Smokeless powder requires two things to burn efficiently, heat and pressure. Without enough heat the powder will not ignite. If it does ignite is may burn slow or “Smoulder” before suddenly going off. This creates a “Hangfire”, ignition can be delayed by a few milliseconds or as long as 30 seconds or more. Using the correct primer for a load, is important to provide enough heat to ignite the propellent.
Pressure is required as an accelerant. Smokeless powder burn faster the higher the pressure. Without pressure the powder will not burn completely or will burn very inefficiently. This can be demonstrated by burning the powder in open air. Black Powder will burn very rapidly. Smokeless powder will burn much slower, however if sand is placed on top of the powder to cover it, it will help contain some of the gases creating a little pressure which will help accelerate the burn.
The relation between temperature and pressure create a feedback loop of sorts. Typically the higher the temperature the faster the burn the higher the pressure. The higher the pressure the higher the temperature the faster the burn the higher the pressure. If not carefully controlled pressures using smokeless powder can quickly spike out of control.

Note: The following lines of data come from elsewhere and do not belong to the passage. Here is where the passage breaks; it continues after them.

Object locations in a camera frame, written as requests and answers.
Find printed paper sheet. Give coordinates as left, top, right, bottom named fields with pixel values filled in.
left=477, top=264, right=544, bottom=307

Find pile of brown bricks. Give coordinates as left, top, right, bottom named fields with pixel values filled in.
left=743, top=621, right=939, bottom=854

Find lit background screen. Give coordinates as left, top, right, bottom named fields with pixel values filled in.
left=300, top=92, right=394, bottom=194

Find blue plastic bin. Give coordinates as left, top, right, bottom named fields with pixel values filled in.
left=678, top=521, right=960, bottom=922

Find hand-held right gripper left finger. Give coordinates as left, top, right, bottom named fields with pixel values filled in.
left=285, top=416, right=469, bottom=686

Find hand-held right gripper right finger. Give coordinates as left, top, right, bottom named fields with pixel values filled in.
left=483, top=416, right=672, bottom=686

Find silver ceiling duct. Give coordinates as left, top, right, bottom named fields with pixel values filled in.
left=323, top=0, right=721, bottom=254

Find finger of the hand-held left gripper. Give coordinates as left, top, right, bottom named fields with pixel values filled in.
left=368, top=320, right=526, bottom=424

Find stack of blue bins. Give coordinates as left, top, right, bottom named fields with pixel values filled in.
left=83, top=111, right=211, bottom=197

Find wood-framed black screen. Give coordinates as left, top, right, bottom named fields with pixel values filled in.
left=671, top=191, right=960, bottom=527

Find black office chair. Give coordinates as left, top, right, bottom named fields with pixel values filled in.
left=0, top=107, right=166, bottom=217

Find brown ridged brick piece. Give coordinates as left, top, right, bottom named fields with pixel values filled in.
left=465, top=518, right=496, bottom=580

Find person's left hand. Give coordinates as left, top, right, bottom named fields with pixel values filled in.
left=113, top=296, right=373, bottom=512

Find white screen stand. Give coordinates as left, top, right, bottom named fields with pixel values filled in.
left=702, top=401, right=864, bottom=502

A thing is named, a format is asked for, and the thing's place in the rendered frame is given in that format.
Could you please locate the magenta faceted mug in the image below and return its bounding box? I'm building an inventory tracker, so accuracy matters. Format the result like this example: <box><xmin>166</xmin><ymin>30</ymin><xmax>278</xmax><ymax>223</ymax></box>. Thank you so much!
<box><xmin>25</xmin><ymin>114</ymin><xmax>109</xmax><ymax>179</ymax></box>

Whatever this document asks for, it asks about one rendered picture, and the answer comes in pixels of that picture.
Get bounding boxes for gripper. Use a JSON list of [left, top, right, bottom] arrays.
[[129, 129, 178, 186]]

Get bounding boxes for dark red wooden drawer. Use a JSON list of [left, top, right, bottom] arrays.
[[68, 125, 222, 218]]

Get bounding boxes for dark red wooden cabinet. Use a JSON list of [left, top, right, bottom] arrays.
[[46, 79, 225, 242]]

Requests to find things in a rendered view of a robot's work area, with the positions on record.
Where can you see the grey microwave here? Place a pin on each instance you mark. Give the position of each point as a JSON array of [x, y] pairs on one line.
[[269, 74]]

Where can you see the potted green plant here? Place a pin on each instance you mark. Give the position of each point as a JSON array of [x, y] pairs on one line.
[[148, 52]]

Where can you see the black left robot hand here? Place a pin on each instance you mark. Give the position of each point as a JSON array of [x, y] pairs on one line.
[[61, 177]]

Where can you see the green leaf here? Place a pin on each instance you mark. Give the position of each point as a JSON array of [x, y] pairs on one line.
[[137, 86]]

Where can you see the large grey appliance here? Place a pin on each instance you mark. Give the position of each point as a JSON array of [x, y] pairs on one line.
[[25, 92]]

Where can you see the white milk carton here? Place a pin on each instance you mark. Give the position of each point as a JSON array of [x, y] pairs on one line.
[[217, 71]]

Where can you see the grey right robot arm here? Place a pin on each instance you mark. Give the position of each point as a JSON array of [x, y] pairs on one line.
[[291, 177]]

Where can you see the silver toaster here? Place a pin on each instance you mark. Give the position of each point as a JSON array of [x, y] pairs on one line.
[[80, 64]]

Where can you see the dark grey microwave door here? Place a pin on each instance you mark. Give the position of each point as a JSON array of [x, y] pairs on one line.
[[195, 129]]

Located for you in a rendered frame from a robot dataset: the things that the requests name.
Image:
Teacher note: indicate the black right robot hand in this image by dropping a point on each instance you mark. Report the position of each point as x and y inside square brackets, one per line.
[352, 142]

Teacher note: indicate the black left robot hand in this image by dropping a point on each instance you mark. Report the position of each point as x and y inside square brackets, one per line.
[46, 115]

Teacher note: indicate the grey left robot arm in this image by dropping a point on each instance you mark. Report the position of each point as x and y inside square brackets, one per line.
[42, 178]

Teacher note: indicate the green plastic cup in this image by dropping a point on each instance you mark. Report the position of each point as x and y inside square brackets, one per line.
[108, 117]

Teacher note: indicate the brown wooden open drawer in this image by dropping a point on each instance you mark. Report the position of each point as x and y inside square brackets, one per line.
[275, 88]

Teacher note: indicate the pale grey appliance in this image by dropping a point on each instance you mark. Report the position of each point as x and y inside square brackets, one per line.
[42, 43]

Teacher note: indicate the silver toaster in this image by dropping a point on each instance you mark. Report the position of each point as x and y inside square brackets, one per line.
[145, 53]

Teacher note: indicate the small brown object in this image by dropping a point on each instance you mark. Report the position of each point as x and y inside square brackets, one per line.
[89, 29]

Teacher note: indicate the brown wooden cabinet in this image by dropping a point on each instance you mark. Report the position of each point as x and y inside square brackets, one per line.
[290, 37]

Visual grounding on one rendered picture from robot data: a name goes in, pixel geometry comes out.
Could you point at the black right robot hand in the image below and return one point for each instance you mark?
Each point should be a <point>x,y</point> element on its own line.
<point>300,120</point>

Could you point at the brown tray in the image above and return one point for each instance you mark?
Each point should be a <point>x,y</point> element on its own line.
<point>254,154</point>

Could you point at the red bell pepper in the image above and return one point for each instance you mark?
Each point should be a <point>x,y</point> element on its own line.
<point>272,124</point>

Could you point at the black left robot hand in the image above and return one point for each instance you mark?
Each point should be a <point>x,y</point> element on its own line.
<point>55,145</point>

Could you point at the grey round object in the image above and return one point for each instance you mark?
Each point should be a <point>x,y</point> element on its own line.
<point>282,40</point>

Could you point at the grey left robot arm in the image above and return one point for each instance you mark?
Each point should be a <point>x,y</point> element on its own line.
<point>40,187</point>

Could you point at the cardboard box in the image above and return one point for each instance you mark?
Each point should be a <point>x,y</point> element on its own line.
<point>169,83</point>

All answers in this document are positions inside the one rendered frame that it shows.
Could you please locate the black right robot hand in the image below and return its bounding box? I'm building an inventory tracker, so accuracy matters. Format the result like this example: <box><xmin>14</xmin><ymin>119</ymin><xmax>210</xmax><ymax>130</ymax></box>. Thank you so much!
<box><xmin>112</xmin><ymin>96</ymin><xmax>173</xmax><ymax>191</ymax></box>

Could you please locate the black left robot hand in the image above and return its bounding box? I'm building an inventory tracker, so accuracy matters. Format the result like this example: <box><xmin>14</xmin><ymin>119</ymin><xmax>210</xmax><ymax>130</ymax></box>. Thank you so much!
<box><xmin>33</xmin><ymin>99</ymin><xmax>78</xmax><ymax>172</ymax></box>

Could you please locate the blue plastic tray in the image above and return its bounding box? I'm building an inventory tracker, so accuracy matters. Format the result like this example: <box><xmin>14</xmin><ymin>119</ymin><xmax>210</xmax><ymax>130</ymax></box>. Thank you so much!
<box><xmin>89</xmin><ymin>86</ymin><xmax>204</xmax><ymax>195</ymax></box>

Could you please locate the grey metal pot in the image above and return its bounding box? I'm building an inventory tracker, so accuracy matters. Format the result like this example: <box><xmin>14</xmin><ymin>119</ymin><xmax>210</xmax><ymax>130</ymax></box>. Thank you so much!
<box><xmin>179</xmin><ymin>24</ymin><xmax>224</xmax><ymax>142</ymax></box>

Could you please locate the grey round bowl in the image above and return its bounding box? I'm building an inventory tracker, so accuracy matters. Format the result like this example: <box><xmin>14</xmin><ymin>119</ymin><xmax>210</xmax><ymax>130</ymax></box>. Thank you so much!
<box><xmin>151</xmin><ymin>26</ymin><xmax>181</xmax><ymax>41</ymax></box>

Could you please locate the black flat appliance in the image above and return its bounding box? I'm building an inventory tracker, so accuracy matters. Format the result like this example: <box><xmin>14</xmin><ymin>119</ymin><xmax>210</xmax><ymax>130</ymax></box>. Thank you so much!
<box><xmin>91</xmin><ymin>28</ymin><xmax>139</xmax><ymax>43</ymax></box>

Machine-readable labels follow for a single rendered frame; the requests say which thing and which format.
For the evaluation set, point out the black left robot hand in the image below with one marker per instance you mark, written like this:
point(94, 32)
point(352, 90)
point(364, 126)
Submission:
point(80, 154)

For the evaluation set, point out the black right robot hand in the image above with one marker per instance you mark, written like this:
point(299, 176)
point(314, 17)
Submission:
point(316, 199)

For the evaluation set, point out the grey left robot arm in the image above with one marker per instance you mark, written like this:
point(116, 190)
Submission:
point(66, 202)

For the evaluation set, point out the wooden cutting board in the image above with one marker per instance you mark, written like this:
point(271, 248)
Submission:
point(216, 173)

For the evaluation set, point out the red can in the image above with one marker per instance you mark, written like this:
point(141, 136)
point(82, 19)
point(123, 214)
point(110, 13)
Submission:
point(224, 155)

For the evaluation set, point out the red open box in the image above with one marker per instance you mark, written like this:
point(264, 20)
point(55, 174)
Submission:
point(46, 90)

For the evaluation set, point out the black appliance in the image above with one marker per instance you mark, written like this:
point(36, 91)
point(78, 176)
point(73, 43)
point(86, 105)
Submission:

This relationship between temperature and pressure holds true once the powder is burning. The start temperature of a propellent can determine how that propellent burns for example freezing propellets that are high in Nitroglycerin, such as Lil’Gun, can result in dangerous pressure spikes as Nitroglycerin burns faster the colder it is.
Next Generation Propellants
Smokeless propellants continue to be developed and improved as our understanding of chemical engineering and manufacturing controls continues to grow. As far as the industry is concerned developments in propellants are typically geared towards reducing flash signature, reducing copper fouling, and creating temperature stable propellants.
What is on the market today is miles ahead of the Cordite and the Poudre B of yesteryear. The difference is not the base chemicals as much as it is the geometry of the grain and the chemical additives that coat the grain. These additives can act a retardants which slow the burn of the grain, creating a harder to ignite but longer burning grain, or in the case of graphite, create lubricity preventing the clumping of the powder and allowing for uniform metering on loading equipment.
Grain geometry play a big role in the burn characteristics of modern smokeless powders. This is everything from the macroscopic shape of the grain to the microscopic fissures in a grain that create surface area. There can be some truly unique shapes, such as the donut shaped grain of Trail Boss, and the Cut Sheet flakes found in many Vectan pistol powders.